I had a few more on my original list that I didn’t include in the article, which were coloured skies (I couldn’t seem to find any examples when I went looking for that one), and perspex tubes which I just forgot to include (some good perspex tube work includes the Doctor Who stories Pyramids Of Mars and Destiny Of The Daleks, and the videoclip for Video Killed The Radio Star).
Narrelle: I think Data didn’t use contractions either, did he? Honestly aliens and robots, they’re not that hard.
Sam: Seriously, there are zeppelin taxis in Cold Comfort Farm?
Oh, I forgot – all alcoholic drinks in the future are green. Sometimes they are blue, but mostly they are green. It’s like alcohol vanished for a thousand years and then they found the recipe for Creme de Menthe and Blue Caracao and thought “Let’s stop right there.
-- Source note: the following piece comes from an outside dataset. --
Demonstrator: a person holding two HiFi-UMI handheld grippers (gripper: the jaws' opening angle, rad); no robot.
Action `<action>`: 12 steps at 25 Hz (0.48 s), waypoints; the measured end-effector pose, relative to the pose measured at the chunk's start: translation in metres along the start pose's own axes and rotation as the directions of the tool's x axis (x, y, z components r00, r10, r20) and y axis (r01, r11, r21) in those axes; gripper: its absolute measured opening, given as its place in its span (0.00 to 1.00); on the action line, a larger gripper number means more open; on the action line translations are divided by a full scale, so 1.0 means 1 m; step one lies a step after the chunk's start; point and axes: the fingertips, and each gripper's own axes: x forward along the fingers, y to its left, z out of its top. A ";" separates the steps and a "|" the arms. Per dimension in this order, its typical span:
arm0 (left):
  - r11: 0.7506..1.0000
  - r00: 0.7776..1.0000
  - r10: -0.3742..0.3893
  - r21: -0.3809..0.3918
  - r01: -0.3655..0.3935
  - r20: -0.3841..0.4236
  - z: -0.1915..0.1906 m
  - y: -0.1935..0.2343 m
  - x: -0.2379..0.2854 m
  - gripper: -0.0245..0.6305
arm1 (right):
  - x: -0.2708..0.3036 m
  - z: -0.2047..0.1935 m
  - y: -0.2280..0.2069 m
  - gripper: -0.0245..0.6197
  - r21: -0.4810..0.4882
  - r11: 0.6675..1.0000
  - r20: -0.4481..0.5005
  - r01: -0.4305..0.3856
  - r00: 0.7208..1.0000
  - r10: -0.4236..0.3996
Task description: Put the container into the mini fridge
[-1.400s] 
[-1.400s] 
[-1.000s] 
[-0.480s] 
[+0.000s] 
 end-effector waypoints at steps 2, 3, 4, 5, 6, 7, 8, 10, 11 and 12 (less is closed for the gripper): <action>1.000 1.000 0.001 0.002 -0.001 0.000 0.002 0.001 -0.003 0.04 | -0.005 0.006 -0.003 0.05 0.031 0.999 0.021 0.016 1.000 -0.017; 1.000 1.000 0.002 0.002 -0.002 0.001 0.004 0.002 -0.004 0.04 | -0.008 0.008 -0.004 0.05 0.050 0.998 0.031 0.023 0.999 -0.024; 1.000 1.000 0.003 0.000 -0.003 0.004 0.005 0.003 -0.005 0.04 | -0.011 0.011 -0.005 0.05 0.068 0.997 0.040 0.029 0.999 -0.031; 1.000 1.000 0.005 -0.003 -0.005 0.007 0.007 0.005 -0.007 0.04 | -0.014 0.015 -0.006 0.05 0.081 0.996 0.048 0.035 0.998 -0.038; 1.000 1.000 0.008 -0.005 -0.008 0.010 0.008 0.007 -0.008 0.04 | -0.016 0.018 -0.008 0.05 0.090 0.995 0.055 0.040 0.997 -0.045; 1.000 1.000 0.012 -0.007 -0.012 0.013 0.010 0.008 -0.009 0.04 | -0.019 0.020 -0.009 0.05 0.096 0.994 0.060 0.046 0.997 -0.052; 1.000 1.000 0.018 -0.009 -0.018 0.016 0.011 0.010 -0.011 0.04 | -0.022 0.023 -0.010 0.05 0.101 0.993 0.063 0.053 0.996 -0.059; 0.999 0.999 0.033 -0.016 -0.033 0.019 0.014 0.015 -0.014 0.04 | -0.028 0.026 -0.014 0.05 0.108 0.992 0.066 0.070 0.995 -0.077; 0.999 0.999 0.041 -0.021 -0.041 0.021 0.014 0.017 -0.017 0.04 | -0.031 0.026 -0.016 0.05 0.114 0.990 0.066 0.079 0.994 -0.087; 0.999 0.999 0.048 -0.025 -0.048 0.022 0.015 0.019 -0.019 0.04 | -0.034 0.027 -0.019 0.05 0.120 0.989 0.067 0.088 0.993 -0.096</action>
What else could we possibly want?”
yes some sort of airships in the novel, that apparently caused the demise of British Rail, making it even harder to get to Cold Comfort farm.
How about a future where extreme tiddleywinks is a contact sport and Satan lives with his daughter Amanda in East Hell, a neighborhood on the other side of Quaintsville? A future where intelligent chimps roam the city, and armed girl scouts hold up a liquor store? It’s all on my website, http://www.bergenbugle.com.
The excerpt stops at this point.